Comme en témoigne ce qui précède, le facteur du genre, c’est-à-dire le rapport de pouvoir dans une relation sociale entre femmes et hommes, exerce une influence importante sur la santé des femmes, mais aussi sur leur accès aux soins de santé. Force est de constater que le système de soins de santé est, lui aussi, sujet aux biais de genre. Svetlana Sholokhova pointe divers facteurs qui en témoignent, au départ d’une étude menée par la Mutualité chrétienne et d’études internationales. Parmi ceux-ci se trouve une tendance au sous-diagnostic des femmes et à une prise en charge plus tardive des problèmes de santé par rapport aux hommes, tant pour les maladies spécifiquement féminines que pour les maladies communes, comme les maladies cardiovasculaires. «Les symptômes étudiés par les médecins au cours de leurs études sont ceux qui sont typiques pour les hommes. Des études montrent que les femmes subissent beaucoup moins d’interventions chirurgicales, car les médecins ont tendance à considérer qu’elles ont moins de chances de survivre. En Belgique, trois fois moins de femmes subissent une intervention chirurgicale pour les mêmes maladies, pour le même âge, pour les mêmes conditions», détaille la chargée de recherche de la MC. Les médecins sont donc parfois guidés par des idées qui relèvent des stéréotypes de genre. En matière de disponibilité de services de soins de santé, les femmes sont également désavantagées: elles disposent de moins de temps libre, notamment à cause de la répartition inégale des tâches familiales, et elles utilisent plus souvent les transports en commun. Les personnes avec des revenus plus bas vont rencontrer des difficultés à se rendre chez le médecin à cause des distances et/ou de la disponibilité de moyens de transport. Les femmes sont surreprésentées sur ce point.
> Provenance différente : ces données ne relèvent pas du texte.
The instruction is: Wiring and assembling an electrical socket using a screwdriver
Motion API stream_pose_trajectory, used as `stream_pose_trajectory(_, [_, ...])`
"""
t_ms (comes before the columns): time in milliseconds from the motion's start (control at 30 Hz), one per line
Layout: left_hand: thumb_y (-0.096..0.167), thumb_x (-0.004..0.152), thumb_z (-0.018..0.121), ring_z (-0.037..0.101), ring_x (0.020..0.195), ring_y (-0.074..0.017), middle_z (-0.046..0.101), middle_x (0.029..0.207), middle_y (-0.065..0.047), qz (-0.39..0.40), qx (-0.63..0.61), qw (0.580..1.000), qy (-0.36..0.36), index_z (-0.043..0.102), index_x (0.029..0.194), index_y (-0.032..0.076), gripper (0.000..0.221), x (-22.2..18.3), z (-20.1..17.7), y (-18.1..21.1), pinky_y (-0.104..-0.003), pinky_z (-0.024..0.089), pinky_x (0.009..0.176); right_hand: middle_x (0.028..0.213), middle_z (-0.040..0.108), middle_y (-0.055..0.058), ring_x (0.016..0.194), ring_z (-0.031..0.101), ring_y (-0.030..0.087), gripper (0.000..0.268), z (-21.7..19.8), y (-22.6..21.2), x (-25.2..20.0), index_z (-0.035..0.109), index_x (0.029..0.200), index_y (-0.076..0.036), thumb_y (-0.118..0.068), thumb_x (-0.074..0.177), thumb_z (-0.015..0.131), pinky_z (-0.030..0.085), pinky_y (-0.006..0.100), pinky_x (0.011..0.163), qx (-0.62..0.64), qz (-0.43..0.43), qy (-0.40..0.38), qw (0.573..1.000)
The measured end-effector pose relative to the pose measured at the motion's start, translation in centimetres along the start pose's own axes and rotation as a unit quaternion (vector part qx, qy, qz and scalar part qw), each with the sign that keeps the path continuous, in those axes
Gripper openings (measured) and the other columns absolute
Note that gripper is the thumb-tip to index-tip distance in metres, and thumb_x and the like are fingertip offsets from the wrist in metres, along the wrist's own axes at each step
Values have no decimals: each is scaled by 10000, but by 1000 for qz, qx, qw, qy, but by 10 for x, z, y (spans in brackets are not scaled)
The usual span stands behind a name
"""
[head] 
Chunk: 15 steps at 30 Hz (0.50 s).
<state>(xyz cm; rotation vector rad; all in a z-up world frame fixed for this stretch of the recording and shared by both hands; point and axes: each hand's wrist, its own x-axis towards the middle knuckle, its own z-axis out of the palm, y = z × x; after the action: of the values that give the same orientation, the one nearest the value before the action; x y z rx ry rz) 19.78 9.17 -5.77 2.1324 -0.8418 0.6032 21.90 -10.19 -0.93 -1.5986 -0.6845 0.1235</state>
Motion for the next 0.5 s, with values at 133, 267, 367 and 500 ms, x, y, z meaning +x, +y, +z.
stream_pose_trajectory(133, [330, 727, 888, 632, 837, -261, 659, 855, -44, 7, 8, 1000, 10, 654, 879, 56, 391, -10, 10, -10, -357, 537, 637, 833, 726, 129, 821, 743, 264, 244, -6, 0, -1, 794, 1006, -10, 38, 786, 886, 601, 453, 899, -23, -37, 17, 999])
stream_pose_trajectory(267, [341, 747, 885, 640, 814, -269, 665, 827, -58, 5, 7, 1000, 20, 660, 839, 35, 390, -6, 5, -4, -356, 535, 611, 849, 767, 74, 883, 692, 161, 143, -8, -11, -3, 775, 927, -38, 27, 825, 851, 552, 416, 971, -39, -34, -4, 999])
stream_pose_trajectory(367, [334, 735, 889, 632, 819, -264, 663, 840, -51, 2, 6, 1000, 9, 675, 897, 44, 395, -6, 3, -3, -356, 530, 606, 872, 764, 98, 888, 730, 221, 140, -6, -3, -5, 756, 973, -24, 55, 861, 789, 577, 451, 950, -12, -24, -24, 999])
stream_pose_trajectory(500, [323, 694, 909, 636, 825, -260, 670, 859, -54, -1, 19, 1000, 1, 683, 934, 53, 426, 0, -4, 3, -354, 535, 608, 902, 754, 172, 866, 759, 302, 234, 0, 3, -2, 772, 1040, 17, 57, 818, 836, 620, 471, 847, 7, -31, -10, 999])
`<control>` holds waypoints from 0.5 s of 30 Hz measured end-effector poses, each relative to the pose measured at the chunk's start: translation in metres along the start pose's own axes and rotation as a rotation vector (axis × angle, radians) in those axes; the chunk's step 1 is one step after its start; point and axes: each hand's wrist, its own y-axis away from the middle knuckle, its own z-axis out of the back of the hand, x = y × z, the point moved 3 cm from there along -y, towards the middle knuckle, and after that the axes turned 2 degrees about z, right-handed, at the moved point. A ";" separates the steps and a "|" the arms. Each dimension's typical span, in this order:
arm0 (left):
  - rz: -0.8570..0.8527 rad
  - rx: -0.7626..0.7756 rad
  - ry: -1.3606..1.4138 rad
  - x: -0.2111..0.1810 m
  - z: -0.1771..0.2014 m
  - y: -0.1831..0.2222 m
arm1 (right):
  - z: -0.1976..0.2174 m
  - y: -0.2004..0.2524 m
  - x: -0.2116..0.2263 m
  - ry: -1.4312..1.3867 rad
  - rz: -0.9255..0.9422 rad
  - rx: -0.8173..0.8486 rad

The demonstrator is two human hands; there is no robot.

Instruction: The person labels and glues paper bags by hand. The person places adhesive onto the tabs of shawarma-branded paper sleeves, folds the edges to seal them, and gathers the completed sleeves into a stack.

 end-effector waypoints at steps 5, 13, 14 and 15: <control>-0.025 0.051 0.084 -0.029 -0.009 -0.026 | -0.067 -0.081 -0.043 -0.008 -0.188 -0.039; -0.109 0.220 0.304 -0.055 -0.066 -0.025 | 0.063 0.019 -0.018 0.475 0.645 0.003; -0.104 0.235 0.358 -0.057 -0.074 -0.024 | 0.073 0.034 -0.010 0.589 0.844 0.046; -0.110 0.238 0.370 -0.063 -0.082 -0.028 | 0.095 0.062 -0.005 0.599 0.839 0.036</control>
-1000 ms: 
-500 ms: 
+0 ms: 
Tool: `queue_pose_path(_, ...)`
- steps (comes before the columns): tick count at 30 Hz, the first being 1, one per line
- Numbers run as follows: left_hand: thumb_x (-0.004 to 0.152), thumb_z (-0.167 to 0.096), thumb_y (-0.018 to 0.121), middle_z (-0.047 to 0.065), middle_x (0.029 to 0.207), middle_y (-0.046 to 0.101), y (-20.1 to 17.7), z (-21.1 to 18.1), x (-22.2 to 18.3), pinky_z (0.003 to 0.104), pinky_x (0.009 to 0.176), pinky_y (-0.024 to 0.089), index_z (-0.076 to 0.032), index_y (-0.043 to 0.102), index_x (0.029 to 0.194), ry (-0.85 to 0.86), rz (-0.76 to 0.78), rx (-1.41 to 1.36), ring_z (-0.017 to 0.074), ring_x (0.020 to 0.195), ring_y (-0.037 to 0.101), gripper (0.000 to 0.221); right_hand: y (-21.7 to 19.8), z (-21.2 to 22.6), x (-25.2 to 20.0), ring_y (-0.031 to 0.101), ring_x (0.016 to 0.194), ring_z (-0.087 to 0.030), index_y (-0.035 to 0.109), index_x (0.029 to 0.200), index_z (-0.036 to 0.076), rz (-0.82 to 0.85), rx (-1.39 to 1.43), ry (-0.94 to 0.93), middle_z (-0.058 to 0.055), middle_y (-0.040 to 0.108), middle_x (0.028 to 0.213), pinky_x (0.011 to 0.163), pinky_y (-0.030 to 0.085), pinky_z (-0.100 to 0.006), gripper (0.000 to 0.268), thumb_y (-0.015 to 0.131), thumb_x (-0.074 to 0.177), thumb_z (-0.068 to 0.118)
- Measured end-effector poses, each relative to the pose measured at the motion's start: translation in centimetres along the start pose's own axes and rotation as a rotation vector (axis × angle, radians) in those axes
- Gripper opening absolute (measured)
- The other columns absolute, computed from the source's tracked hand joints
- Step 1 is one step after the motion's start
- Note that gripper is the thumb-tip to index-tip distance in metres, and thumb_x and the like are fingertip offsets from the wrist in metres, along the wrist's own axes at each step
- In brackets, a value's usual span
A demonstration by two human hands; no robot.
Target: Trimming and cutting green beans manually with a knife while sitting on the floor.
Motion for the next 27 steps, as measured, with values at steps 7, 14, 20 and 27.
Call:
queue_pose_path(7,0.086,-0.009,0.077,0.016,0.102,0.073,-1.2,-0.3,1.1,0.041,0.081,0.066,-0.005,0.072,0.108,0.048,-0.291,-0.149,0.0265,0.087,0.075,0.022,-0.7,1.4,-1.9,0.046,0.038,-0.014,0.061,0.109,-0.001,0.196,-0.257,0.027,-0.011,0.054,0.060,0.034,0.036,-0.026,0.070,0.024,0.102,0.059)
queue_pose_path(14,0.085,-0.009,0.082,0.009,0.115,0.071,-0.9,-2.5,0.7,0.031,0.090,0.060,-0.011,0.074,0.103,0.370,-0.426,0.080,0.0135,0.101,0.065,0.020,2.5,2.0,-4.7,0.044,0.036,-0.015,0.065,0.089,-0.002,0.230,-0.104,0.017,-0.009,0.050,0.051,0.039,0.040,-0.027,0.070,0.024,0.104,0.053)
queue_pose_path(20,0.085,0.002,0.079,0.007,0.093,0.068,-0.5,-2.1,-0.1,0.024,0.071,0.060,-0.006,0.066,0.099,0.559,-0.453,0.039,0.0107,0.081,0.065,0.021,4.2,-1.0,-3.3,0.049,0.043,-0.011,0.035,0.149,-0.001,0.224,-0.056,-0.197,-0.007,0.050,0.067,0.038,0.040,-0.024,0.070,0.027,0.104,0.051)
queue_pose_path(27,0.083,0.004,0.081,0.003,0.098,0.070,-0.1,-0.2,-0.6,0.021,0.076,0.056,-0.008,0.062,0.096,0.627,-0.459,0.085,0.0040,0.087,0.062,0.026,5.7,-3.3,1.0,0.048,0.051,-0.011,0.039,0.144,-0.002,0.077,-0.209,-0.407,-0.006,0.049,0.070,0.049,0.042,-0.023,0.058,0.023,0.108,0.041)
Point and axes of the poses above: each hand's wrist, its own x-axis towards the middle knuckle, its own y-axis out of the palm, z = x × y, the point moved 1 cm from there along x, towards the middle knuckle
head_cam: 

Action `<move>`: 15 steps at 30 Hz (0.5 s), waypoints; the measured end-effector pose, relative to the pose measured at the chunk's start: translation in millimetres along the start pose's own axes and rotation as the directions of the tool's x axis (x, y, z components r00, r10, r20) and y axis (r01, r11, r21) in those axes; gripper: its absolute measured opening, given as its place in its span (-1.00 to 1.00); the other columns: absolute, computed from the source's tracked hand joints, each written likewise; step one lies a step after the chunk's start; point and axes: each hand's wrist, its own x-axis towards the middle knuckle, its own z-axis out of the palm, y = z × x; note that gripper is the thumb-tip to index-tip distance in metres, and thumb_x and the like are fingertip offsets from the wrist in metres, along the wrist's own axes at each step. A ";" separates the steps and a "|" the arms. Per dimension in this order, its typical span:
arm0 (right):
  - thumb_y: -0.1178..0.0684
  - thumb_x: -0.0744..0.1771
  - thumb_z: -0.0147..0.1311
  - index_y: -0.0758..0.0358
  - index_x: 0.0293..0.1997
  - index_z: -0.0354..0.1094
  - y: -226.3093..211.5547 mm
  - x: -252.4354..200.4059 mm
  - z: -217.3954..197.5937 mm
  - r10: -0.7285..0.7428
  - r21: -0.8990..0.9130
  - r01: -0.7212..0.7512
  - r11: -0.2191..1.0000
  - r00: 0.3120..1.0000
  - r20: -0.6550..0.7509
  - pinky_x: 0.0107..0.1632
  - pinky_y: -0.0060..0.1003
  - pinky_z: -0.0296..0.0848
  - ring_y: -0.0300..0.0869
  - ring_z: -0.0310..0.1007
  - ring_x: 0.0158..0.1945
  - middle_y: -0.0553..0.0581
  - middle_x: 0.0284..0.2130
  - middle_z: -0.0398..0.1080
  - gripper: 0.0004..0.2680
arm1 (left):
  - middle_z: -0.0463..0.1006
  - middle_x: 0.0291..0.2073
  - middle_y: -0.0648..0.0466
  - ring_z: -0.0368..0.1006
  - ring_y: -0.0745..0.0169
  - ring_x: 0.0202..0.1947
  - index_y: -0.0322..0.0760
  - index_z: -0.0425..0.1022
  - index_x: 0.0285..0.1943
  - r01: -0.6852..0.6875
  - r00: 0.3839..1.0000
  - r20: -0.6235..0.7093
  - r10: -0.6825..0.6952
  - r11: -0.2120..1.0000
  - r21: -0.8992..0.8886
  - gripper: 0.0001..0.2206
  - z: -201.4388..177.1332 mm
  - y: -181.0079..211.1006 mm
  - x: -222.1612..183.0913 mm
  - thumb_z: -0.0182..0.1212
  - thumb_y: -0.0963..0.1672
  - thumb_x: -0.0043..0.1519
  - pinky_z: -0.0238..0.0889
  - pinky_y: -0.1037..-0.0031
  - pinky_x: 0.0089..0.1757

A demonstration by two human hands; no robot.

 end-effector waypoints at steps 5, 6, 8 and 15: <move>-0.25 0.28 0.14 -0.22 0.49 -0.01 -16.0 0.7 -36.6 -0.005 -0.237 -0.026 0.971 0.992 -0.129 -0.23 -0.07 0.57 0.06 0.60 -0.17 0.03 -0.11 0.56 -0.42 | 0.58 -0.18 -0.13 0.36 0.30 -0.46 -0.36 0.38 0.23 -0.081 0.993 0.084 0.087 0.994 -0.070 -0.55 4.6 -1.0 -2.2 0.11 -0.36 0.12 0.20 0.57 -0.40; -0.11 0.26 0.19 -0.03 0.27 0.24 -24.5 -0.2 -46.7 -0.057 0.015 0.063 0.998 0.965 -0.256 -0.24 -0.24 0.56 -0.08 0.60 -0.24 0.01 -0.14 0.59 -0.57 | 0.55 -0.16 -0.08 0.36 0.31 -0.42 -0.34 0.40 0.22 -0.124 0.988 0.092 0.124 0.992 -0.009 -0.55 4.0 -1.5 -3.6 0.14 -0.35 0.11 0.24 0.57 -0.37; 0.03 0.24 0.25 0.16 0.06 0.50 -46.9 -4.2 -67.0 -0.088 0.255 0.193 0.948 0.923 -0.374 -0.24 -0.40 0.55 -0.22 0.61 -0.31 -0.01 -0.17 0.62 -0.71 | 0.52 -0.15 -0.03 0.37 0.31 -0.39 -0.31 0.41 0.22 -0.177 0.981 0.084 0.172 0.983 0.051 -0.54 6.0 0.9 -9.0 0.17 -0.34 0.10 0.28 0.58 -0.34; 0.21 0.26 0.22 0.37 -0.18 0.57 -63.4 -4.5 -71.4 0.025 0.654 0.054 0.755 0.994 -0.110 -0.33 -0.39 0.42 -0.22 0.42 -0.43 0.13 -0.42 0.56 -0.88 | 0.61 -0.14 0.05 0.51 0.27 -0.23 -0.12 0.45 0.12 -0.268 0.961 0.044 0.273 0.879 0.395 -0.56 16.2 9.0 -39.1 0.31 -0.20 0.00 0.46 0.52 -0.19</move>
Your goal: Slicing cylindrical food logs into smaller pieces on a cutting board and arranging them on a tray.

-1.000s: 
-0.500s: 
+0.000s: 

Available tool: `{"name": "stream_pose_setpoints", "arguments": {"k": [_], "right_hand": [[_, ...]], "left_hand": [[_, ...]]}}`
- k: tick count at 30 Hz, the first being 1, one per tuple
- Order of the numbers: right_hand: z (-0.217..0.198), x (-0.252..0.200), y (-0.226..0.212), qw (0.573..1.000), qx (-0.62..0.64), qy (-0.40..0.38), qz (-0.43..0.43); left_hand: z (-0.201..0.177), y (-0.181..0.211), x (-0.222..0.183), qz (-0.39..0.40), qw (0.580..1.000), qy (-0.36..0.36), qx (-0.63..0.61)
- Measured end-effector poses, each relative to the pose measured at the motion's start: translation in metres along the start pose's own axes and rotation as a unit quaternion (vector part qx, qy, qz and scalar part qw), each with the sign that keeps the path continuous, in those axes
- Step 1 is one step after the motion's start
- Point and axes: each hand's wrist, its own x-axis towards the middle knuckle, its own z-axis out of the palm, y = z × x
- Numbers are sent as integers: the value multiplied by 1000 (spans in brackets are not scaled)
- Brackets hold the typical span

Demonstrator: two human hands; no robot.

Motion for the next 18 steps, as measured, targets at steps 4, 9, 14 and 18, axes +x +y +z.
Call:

Enfin, la situation financière des femmes, plus exposées à la pauvreté, à la discrimination à l’embauche ou aux inégalités salariales, a également une influence négative sur l’accessibilité des soins. Par exemple, il est plus facile pour les hommes de trouver un urologue conventionné que, pour les femmes, de trouver un gynécologue conventionné. «On constate aussi que les personnes qui sont bénéficiaires de l’intervention majorée accèdent moins bien au dépistage que les personnes qui n’ont pas ce statut», ajoute Svetlana Sholokhova.

À symptômes égaux, les femmes sont prises en charge plus tard que les hommes.

Changer le statu quo

«En matière d’accès aux soins de santé, il semble clair qu’il faut essayer de créer des protocoles qui prendraient en compte ces différences entre femmes et hommes pour ne pas reléguer certains symptômes féminins comme étant “atypiques”. La neutralité actuelle des protocoles nuit aux femmes. Par ailleurs, même si aujourd’hui les personnes qui deviennent médecin généraliste sont majoritairement des femmes, elles occupent à peine 20% des postes de haute fonction. Il faut récolter et analyser plus de données genrées», préconise-t-elle.

Pour Laurent Vogel, l’idéal serait une prévention primaire sensible à la différence de genre. Une prévention qui, par exemple, prend en compte le travail répétitif au même titre que le transport de charges pour les TMS. «La visite médicale, c’est le seul moyen pour un médecin d’avoir une visibilité sur ce qui se passe dans l’entreprise. Dans des secteurs comme les titres-services, où il y a une surreprésentation des femmes, la question du genre se pose aussi, puisque là, indirectement, il y a une discrimination qui se fait par rapport à l’accès à la médecine du travail», conclut le chercheur.

Il faut créer des protocoles qui reconnaissent la dimension de genre dans l’accès aux soins.


1. Le «Care» fait référence aux métiers de l’aide et du soin au quotidien, NDLR.
2. «Inégalités de genre au travail», Pauline Gillard, Santé conjuguée n°105, décembre 2023.